Problem details —
Select every line containing the word "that" from the material, and copy those lines.

────

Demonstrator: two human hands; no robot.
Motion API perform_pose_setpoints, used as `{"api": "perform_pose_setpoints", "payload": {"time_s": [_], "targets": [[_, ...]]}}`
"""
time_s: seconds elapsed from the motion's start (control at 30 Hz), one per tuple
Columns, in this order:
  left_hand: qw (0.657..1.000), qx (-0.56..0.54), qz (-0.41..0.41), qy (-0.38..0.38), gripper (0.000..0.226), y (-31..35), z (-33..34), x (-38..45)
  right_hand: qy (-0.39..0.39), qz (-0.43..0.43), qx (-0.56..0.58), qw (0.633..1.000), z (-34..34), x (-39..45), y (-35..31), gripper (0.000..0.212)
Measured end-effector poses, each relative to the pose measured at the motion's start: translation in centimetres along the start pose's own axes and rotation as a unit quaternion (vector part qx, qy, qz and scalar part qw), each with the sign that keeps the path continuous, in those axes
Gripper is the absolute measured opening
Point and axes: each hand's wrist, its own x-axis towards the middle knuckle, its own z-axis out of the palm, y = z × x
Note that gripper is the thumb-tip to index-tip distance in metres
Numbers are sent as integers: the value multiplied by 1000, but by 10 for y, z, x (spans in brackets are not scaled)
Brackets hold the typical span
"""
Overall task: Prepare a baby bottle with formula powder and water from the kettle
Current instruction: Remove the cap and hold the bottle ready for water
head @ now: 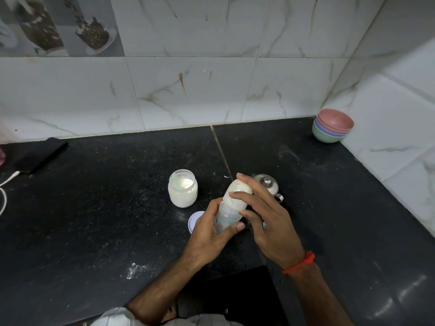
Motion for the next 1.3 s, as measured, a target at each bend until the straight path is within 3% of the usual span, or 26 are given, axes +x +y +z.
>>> {"api": "perform_pose_setpoints", "payload": {"time_s": [0.33,0.6,0.77,0.9,1.07,1.3], "targets": [[1000,6,16,4,56,1,1,0,3,56,46,997,-2,-1,0,50],[999,11,29,10,57,2,0,0,47,148,205,966,5,-4,3,45],[999,17,34,8,57,2,0,-2,64,105,151,981,0,-2,-2,47],[999,17,30,3,55,2,-1,-2,4,45,28,999,0,-2,-3,51],[999,12,29,5,57,2,-2,-4,43,27,17,999,0,-4,-5,46],[999,16,30,7,62,0,-2,-5,24,-10,40,999,3,-3,-5,57]]}}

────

Reply to the task —
Measured end-effector poses, each relative to the pose measured at the motion's start: translation in centimetres along the start pose's own axes and rotation as a unit quaternion (vector part qx, qy, qz and scalar part qw), each with the sign that keeps the path continuous, in those axes
Note that gripper is the thumb-tip to index-tip distance in metres

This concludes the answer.